At the same time, 'Transit' functions as a sequel to the Troughton-era story, 'The Seeds of Death'. Back in the 60s, when Doctor Who was primarily seen as a kiddie show with spooky monsters for the Doctor to beat, the Ice Warriors were nothing more than that week's bad guys, and the Doctor consigning their invasion fleet to a one-way trip to the heart of the sun was just that week's gimmick for defeating them (conveniently off-camera, so as not to have to pay for any model effects.) But 'Transit' shows the way that this tiny skirmish was just the first battle in a much larger and more brutal war that transformed human culture, and the way that the Doctor's casual interference and refusal to stick around to deal with the long-term consequences has had major ramifications for the whole human race. The post-war society of 'Transit' is never lingered on, of course. Nothing in 'Transit' ever is. But it permeates the entire novel.
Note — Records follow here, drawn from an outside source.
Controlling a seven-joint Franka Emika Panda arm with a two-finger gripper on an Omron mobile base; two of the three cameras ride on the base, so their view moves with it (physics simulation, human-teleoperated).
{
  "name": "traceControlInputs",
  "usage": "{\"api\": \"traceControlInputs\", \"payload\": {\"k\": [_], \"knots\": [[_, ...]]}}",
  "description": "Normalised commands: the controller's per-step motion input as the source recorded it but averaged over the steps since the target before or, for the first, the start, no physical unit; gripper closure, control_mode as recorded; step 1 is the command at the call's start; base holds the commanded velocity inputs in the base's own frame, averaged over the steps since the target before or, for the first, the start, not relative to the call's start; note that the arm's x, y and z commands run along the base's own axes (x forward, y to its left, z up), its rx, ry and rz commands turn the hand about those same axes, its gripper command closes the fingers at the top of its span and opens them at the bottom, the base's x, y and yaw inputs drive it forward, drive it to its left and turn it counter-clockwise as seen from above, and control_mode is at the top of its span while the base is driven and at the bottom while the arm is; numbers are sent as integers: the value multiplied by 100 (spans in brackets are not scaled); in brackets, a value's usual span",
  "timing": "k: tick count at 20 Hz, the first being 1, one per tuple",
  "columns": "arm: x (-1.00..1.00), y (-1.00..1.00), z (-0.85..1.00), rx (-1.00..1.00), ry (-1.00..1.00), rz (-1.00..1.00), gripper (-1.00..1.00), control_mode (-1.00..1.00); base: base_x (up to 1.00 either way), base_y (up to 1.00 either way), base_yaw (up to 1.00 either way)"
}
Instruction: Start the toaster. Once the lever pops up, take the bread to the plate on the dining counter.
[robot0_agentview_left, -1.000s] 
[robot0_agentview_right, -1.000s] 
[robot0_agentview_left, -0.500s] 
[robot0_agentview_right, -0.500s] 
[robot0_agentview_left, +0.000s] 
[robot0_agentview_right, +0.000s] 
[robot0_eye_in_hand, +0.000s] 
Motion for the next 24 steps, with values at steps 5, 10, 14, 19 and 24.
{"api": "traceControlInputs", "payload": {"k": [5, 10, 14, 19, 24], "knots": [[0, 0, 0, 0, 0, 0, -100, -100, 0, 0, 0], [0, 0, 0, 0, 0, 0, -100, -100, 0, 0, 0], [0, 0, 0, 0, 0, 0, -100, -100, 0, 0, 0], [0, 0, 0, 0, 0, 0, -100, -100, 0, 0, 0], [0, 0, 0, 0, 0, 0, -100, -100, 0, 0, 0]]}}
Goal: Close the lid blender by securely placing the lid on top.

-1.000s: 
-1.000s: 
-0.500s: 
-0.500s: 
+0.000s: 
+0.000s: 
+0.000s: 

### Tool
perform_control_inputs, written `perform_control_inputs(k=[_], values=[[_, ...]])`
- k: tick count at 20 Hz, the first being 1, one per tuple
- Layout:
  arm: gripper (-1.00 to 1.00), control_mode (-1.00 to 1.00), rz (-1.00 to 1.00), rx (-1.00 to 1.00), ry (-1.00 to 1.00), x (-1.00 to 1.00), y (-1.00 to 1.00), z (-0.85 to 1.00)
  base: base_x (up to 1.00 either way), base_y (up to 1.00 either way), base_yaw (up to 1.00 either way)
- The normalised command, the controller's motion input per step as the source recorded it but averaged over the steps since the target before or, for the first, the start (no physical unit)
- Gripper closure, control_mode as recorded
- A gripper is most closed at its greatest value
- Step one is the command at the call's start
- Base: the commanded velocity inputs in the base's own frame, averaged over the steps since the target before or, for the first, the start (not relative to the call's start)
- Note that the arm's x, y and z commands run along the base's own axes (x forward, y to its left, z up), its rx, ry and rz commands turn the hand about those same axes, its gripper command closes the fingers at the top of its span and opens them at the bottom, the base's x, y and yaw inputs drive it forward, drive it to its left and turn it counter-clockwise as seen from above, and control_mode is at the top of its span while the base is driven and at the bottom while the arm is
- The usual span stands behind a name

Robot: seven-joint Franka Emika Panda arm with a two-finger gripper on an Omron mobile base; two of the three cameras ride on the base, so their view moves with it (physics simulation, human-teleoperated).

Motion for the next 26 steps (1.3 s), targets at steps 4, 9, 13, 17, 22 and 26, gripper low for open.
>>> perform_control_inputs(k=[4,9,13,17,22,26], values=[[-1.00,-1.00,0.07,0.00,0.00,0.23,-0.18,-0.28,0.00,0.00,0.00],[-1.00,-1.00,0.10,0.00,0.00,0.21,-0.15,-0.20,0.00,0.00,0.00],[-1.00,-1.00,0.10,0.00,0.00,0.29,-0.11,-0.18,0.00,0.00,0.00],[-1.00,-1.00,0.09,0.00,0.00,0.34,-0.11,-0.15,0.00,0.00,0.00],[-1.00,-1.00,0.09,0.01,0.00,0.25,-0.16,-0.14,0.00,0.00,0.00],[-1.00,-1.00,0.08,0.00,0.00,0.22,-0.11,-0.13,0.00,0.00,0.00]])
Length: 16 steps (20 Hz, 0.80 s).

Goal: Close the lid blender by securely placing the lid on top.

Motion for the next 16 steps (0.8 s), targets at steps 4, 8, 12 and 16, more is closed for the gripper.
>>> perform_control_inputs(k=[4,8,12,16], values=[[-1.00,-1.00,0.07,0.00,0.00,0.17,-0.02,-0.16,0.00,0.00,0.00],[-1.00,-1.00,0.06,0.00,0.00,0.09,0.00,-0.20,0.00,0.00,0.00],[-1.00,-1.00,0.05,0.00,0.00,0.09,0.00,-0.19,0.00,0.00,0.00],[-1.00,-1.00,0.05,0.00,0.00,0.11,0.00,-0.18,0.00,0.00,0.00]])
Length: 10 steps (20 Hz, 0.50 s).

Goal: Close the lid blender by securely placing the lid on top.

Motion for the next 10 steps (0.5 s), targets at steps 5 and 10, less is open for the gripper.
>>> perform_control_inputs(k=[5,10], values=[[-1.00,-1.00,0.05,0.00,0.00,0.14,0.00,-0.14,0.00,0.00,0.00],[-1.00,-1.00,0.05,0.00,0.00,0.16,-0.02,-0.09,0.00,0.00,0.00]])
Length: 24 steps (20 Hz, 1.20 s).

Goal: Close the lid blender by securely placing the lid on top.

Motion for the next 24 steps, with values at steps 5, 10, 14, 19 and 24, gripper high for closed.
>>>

And then there's Kadiatu. Years later, of course, the TV series would pick up the general idea behind the character, dust it off, mix it with some bits of Benny that were left lying around and call it "River Song"...but here, Kadiatu is something far more interesting and dangerous. She's a human response to a Time Lord poking around into their affairs, but she's nothing so simple as a living weapon created by an eyepatch-wearing band of supervillains. Kadiatu is presented as something quite possibly necessary, someone who can operate on the Doctor's level without being defined by him. She's not the Doctor's lover or his sidekick or his partner or his assassin. She is our representative to the greater universe, a higher being who can operate on the plane of the Time Lords and the Daleks and the various time-active powers with humanity's interests paramount. Which raises all sorts of interesting questions as to whether or not that's true of the Doctor, and whether we can really trust someone so alien even if he does claim that human beings are his favorite species, and whether Kadiatu's struggles with her inbuilt propensity to violence make her worse than the Doctor, or just more human...all of which is pretty heady stuff for a novel that's been consigned to a ghetto even within the ghetto of science fiction. If you ever wondered why I defend the Doctor Who novels, this is Exhibit A.

And of course, there's so much more to talk about. The subtle jokes in the glossary at the end, the casual brilliance of Ming as a character, what exactly the book was that Benny was trying to decrypt...as mentioned, this is a book that rewards re-reading. And lucky us, it's so damn amazing that you can't help wanting to read it again, too.